[AIM OF THE TASK] Every line from the start of the listing below through the line that contains "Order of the" is to be reproduced word for word.
::::::::
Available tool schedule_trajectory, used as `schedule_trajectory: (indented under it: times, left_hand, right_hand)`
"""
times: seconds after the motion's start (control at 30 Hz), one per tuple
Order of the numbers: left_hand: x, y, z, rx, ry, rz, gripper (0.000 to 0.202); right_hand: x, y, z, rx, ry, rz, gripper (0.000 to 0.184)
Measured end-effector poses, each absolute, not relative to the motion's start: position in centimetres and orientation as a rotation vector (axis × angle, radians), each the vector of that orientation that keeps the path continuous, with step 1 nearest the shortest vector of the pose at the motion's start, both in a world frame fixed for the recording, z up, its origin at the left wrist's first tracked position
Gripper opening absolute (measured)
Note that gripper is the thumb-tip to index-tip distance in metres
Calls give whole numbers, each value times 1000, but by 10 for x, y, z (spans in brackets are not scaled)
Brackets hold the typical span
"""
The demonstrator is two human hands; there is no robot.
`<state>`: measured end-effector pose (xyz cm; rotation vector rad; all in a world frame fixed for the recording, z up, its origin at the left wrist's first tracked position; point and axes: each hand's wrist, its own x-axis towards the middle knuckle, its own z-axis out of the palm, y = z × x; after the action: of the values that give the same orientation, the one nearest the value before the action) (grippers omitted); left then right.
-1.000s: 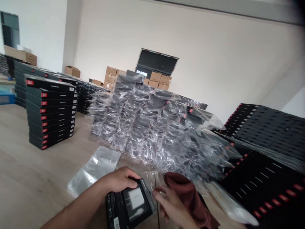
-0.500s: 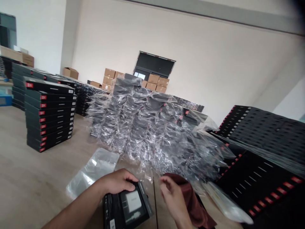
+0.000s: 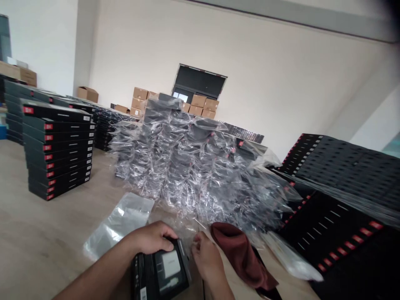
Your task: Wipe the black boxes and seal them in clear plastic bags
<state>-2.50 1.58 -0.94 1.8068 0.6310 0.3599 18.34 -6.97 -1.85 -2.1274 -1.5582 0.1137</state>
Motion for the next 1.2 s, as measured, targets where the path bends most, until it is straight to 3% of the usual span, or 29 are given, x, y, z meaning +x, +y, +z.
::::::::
[ANSWER BOX]
Available tool schedule_trajectory, used as `schedule_trajectory: (indented under it: times, left_hand, right_hand)`
"""
times: seconds after the motion's start (control at 30 Hz), one per tuple
Order of the numbers: left_hand: x, y, z, rx, ry, rz, gripper (0.000 to 0.202); right_hand: x, y, z, rx, ry, rz, gripper (0.000 to 0.184)

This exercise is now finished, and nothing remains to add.